There's the soiling, the constant crying, the need to be continually fed and watered, the tantrums, the pointless arguments with friends and the continuing need for new clothes. Added to all that, you have the kids to worry about as well!
It's no wonder then that mum's can put on a few cheeky extra pounds after the kids arrive. Scientists still can't explain how the immediate evacuation of an 8 pound baby isn't reflected on the scales but as we know, god moves in mysterious ways.
So here at HD we have undertaken literally minutes of research from a range of unsubstantiated web sites. The result of this research is the most comprehensive fitness guide for mums who don't have much time but need results.
- Planning is everything. Before you begin any fitness or weight loss regime, sit down with your friends over wine and chocolate and discuss all the available options.
- Visit your GP. The fit, young one obviously. Ask him for an internal just to be absolutely thorough.
- Buy some new sports kit, the more expensive the better. You may have shorts, t-shirt and trainers in your wardrobe that haven't been used since new. However be aware that if sports kit is not on trend it won't work properly.
- Go swimming. Swimming is the best exercise as it works your heart and lungs and all the major muscle groups. However swimming up and down as fast as possible for a sustained period of time is now frowned upon. Research suggests that hanging on to the side of the pool chatting to a friend provides the best results.
- Go for a walk. Walking is great exercise. It burns calories, is low impact and gets you out in the fresh air which does wonders for your mental health. Be aware though that it is not possible to go for a walk in normal clothing. This is a classic error. Make sure you wear a brightly coloured tracksuit.
- Keep hydrated. Previous advice was that you needed to run at least 10k before having to take on fluid. This has proved to be false. New research suggests that a gentle, albeit determined, walk around the block now requires one of those water bottles with a handle.
- Combine diet protocols for maximum results.
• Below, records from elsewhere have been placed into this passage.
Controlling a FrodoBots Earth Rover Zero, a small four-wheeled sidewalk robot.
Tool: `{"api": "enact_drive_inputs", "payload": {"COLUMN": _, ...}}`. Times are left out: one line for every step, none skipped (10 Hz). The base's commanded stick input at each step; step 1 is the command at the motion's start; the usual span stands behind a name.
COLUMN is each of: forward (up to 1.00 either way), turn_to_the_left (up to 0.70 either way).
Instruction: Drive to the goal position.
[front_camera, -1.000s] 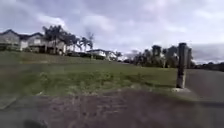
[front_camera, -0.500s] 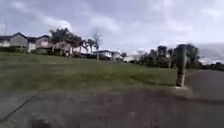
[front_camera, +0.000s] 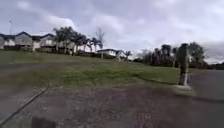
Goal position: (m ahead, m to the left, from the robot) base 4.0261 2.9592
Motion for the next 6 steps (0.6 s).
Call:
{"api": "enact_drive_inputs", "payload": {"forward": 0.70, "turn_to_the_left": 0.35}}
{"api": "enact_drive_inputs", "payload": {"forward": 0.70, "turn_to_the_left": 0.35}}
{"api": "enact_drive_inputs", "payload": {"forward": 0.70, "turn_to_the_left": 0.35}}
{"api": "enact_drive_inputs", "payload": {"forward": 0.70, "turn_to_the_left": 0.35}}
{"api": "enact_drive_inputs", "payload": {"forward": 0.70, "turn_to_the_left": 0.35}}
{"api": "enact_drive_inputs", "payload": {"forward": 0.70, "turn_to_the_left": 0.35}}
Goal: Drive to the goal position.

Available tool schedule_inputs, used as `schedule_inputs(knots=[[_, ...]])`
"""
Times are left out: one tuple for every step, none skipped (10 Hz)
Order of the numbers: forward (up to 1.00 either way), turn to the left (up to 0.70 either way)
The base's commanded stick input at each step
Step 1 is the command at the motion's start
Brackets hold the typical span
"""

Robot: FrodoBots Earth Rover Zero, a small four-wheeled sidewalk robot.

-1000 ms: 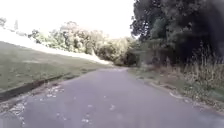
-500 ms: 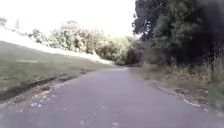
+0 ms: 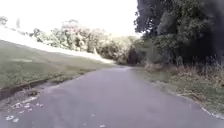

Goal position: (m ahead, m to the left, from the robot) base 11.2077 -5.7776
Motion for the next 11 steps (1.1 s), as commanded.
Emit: schedule_inputs(knots=[[1.0, -0.17], [1.0, -0.27], [1.0, -0.27], [1.0, -0.27], [1.0, -0.27], [1.0, -0.27], [1.0, -0.27], [1.0, -0.27], [1.0, -0.27], [1.0, 0.0], [1.0, 0.0]])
For example if you follow the 5:2 fasting diet combine it with Atkins on your fast days. This will allow you to gorge an unlimited amount of food on 5 days a week and eat steaks at the weekend.
- Use online diet suppliers. Mums are busy people and low calorie food can be a little dull. If you don't want to eat chicken and broccoli that you've made yourself, having it delivered to the house will make it far more appetising.
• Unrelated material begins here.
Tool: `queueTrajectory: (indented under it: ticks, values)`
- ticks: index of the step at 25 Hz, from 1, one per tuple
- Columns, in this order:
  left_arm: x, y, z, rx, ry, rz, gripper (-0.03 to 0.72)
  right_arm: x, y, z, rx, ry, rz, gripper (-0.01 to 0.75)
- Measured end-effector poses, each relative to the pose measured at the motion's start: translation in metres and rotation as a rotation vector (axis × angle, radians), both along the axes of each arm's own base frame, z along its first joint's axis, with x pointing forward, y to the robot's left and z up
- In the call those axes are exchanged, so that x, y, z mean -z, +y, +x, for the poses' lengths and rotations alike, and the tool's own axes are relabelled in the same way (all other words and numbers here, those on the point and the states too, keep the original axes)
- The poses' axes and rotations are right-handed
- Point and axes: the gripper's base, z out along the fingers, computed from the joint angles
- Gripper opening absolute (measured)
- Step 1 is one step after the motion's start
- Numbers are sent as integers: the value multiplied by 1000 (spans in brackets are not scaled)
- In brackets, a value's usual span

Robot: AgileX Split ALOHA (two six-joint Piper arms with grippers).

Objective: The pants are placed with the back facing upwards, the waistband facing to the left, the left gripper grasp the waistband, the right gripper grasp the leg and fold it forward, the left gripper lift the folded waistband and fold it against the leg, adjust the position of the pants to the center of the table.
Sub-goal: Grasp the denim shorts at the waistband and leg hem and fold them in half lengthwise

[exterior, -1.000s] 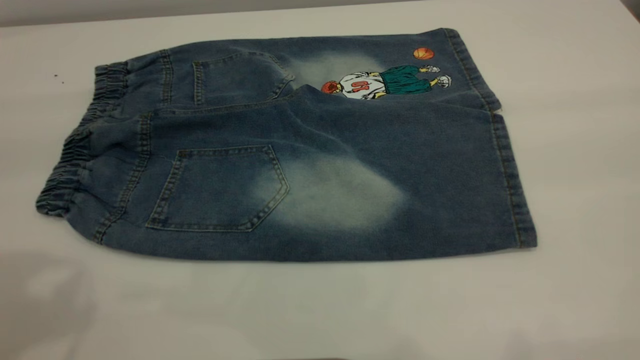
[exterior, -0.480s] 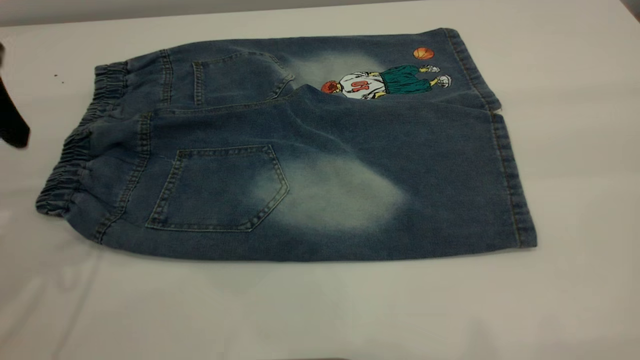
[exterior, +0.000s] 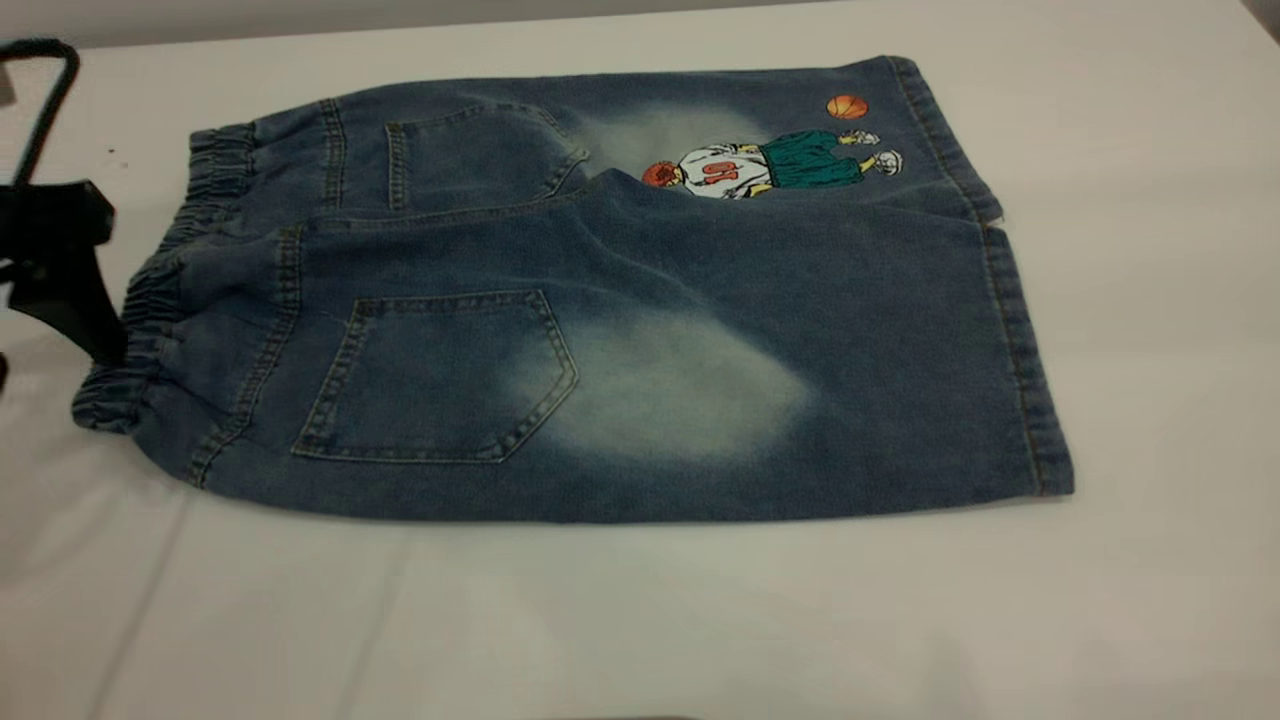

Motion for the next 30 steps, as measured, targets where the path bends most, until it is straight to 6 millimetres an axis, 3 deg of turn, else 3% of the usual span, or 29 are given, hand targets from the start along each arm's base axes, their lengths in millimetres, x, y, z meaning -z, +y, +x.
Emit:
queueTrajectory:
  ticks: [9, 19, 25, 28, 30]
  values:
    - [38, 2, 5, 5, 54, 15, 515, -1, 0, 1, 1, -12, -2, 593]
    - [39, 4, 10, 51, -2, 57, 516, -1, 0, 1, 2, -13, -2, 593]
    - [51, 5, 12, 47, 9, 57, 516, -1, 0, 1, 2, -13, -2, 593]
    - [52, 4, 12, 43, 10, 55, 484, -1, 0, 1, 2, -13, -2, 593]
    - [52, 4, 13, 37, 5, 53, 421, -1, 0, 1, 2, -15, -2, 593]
- Join a diet club. There is nothing like the weekly shame of a weigh in to encourage you to lose a few pounds. Have a pooh before you go and treat yourself to a Chinese afterwards. If you change diet clubs regularly you also have the opportunity to clear out all the branded diet products from your cupboard uneaten, and replace with new ones. Attending weight watchers will guarantee a loss of £4 every Thursday.
- Carb load. Running at any speed uses up approximately 100 calories per mile. Prepare for your twice weekly 3k run/walk by consuming an extra 3000 calories, preferably in the form of pizza.
If you follow this guide you will achieve miraculous weight loss and incredible gains in aerobic capacity, muscle tone and flexibility - guaranteed. 95% of mums agree.
Following this plan will not lead to weight loss, muscle gain or increased flexibility. 95% represents sample of 1 mum who did not follow this plan. Hapless dad is a subdivision of The Olympic Kebab House, Penarth ltd.